Problem: Quote the records below word for word, please, from the very first line through the one that contains "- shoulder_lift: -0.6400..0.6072", and nothing beyond it.

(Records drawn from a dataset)

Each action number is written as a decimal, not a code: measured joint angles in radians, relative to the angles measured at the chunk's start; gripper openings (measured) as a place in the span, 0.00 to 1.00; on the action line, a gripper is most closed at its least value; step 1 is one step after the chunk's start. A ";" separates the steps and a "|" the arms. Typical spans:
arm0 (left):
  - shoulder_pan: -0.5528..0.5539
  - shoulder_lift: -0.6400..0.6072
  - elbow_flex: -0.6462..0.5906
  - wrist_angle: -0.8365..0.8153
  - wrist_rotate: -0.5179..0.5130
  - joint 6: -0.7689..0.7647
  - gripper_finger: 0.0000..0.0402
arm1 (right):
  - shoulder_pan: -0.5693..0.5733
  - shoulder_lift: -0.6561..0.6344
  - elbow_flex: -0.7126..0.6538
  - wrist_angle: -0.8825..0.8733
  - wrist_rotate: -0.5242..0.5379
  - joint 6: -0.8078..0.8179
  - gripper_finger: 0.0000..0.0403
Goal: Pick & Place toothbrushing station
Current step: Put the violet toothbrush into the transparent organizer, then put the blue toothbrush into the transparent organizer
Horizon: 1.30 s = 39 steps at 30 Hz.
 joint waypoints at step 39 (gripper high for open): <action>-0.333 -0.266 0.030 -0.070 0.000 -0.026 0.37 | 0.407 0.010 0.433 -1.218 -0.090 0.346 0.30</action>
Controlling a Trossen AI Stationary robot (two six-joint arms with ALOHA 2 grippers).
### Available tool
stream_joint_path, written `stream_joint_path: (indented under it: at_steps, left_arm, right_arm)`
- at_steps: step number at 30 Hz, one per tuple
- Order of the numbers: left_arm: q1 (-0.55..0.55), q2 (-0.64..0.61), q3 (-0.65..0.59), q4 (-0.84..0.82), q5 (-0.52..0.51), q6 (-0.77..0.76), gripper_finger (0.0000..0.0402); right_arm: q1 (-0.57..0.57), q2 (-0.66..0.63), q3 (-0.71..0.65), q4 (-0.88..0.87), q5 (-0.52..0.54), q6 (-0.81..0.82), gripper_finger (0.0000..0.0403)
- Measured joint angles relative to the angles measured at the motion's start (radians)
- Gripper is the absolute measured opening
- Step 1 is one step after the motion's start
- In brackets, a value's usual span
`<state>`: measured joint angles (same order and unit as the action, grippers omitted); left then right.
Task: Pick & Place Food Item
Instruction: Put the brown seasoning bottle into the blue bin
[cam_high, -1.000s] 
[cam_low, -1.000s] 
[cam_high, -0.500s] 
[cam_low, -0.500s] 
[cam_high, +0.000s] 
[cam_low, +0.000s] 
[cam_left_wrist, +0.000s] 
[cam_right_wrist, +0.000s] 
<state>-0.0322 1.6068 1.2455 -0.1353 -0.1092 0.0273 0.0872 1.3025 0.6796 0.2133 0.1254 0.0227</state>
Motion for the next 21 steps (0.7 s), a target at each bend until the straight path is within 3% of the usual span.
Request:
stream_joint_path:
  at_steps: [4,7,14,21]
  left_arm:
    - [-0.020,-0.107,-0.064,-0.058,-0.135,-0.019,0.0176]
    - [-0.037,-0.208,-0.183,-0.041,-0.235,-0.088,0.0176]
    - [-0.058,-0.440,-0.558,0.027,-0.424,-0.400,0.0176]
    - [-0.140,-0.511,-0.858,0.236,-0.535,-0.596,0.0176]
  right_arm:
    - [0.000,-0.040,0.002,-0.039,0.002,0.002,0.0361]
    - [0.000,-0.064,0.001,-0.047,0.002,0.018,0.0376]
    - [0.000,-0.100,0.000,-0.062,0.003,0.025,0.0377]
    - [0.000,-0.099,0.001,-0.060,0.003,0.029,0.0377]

Output of the task:
Each action number is written as a decimal, not a code: measured joint angles in radians, relative to the angles measured at the chunk's start; gripper openings (measured) as a place in the span, 0.00 to 1.00; on the action line, a gripper is most closed at its least value; step 1 is one step after the chunk's start. A ";" separates the steps and a "|" the arms. Typical spans:
arm0 (left):
  - shoulder_pan: -0.5528..0.5539
  - shoulder_lift: -0.6400..0.6072

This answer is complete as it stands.